Что такое «посадить на перо», Елена знала, в отделе у них была целая коллекция финских, испанских, турецких и прочих ножей, которые называли перьями. И не только Елена знала – ведал весь сретенский люд.

– Не бойся, Оль, – произнесла Елена успокаивающе.

– Как мне заставить Изгеша, чтобы он расписался? А, Ленок?

– Надо подумать, надо подумать, – проговорила Елена медленно и, жалея сретенскую красотку, дотронулась пальцами до ее руки. – Оль, а нужно ли заставлять Изгеша, чтобы он поставил в паспорте штамп?

– Н-нужно, – неуверенно проговорила Оля, добавила: – Наверное.

– Я бы не стала с этим делом торопиться. Обстановка, Оль, сложная, большая война на носу…

– Да она уже идет.
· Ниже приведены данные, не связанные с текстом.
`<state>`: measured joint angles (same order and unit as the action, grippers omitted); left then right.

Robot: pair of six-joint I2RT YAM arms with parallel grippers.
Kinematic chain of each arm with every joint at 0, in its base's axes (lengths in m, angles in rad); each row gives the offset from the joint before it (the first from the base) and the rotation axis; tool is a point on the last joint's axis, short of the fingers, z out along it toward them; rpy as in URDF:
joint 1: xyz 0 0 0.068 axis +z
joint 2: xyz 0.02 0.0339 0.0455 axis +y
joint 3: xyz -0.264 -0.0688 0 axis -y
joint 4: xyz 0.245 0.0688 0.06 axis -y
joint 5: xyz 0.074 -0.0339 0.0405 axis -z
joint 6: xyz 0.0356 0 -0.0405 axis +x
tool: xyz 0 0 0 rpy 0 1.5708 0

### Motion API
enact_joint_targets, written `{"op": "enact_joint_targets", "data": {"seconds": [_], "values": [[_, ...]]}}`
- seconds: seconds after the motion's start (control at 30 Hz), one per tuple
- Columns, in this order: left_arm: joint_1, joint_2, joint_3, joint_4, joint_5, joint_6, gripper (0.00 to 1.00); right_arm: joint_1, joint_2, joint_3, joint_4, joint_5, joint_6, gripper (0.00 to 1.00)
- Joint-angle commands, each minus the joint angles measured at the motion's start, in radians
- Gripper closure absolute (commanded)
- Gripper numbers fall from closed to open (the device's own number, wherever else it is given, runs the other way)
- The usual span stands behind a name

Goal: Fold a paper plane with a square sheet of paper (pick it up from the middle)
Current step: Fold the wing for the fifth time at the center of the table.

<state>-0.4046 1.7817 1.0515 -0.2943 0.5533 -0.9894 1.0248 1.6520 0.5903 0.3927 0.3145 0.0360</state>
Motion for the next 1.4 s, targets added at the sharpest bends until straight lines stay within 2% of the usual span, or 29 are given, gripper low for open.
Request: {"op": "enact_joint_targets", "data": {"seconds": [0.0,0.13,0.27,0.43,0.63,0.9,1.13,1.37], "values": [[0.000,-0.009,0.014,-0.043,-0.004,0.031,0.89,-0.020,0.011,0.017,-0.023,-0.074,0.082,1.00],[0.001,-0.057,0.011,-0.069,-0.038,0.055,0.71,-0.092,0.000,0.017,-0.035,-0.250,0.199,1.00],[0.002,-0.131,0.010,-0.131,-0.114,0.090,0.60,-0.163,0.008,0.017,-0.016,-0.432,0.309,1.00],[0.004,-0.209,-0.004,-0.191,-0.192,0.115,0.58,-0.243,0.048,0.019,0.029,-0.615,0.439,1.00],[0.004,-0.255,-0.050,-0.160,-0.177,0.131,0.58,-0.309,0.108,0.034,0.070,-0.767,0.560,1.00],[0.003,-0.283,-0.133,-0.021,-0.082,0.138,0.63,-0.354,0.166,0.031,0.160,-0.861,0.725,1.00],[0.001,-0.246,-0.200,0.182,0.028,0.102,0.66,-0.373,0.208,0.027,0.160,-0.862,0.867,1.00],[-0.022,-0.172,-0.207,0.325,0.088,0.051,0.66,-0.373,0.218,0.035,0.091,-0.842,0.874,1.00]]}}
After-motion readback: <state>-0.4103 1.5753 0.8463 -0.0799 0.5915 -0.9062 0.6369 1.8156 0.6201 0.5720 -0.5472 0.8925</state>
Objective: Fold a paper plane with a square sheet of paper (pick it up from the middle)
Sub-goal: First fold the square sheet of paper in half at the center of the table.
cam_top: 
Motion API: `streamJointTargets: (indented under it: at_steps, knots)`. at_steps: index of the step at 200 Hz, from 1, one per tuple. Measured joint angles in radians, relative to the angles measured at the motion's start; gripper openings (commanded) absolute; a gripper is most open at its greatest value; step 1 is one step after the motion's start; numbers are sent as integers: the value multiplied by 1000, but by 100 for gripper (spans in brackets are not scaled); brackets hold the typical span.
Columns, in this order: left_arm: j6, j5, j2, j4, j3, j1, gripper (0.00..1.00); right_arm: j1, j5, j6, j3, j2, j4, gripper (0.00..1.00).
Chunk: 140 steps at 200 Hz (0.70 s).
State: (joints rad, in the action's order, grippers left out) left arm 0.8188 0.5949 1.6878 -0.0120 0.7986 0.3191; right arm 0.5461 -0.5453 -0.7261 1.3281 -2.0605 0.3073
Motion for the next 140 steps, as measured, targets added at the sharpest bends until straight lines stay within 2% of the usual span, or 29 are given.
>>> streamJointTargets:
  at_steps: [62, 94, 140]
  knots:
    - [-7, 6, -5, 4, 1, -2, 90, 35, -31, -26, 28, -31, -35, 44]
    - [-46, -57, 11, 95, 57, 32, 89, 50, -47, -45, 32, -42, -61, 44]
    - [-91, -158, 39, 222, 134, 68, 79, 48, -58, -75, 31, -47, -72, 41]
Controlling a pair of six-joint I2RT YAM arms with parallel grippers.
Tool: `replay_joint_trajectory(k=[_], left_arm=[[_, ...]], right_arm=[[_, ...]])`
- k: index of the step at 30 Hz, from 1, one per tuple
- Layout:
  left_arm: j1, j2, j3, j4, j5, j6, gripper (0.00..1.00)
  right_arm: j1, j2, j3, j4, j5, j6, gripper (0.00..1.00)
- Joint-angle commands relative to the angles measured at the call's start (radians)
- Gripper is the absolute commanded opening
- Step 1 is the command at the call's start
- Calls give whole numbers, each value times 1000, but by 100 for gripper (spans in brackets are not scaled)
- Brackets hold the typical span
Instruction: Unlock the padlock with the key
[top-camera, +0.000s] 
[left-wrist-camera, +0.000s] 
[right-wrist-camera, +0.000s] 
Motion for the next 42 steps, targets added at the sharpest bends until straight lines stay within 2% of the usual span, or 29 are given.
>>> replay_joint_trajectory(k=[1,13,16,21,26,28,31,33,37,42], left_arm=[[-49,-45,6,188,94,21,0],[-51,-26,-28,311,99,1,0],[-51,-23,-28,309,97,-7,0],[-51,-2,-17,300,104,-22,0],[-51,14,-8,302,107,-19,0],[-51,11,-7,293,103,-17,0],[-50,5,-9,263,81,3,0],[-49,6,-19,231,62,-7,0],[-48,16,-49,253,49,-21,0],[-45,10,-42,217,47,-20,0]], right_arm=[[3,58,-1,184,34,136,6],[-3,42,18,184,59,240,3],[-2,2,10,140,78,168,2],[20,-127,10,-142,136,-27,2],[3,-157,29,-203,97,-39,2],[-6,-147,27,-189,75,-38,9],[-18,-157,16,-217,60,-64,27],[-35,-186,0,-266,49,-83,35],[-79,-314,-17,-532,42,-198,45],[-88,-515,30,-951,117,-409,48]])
С финнами.

– Это еще не война, Оль, а войнушка, а вот впереди… Впереди нас ждет что-то страшное.

Глаза у Оли невольно округлились, сделались большими, яркими, опрокинутыми внутрь.

– Да ты что, Лен?

– Будет война с немцами, – Елена оглянулась, словно бы в словах ее был спрятан большой секрет, но об этом уже судачила вся Сретенка…

– Ты чего, Ленок? У нас же с немцами – сплошной вась-вась, полное взаимопонимание по всем пунктам…

– Совсем не полное, – возразила Елена, – и не по всем пунктам. Ежели что стрясется, Москву будут серьезно чистить…

Оля округлила глаза еще больше.

– Откуда знаешь?

– Сорока на хвосте принесла.

– Такие вести не сороки, а вороны приносят.

В ответ Елена вновь едва приметно усмехнулась: если бы Оля знала, где она работает, не стала бы спрашивать.

– В общем, мой совет – не горюй… И не торопись.

Оля задумалась, впилась зубами в мягкую булочку и неожиданно согласно кивнула.

Война не успела начаться, а история Оли Кинчаковой получила горькую развязку.

Стояла зима начала сорок первого года, не по-московски трескучая – от деревьев сами по себе отскакивали ветки и шлепались на землю, сшибали с ног пьяниц – каждое утро на улицах находили замерзших людей… Давно не было в столице таких морозов.

Январь был суровый очень, но старушки, умеющие прогнозировать погоду своими костями, убеждали соседей по домам и дворам, что в следующем месяце, в феврале, будет послабление и вообще весна придет – дружная и ранняя. Но предсказания старушек не сбылись: февраль выдался более крутой, чем январь.

В феврале оборвалась жизнь красивой девушки Оли Кинчаковой, это произошло девятнадцатого числа, ночью. Оля перед сном вдребезги разругалась со своим «залеткой», с Изгешем. Тому это дело не понравилось, он вообще не терпел людей, которые перечили ему – даже в самом малом. Он набычился, заиграл желваками, выпятил вперед подбородок.

Произнес тихо, но очень жестко, так жестко, что даже воздух затрещал, будто наэлектризованный:

– Уходи отсюда!

– Куда? – разом остывая, спросила Оля.

– Куда хочешь. Хоть на Кудыкину гору.

Оля мотнула головой, жест был непонятный – то ли согласна была с этим, то ли не согласна, – и потянулась к своей шубке, лежавшей на спинке стула.

– Оставь! – зло выкрикнул Изгеш.

– Как оставь? – Оля невольно съежилась. – На улице же холодно. Мороз!

– Оставь, кому сказали! Это не твое!

Шубку Оле подарил Изгеш, сама она никогда не накопила бы столько денег, – по ее доходам она бы даже телогрейку не осилила бы, не то, что рыжую лисью шубку.

На Оле была лишь ночная рубашка, да лифчик с трусишками, на ногах – тряпичные домашние тапочки розового цвета с большими кружевнистыми бомбонами и больше ничего.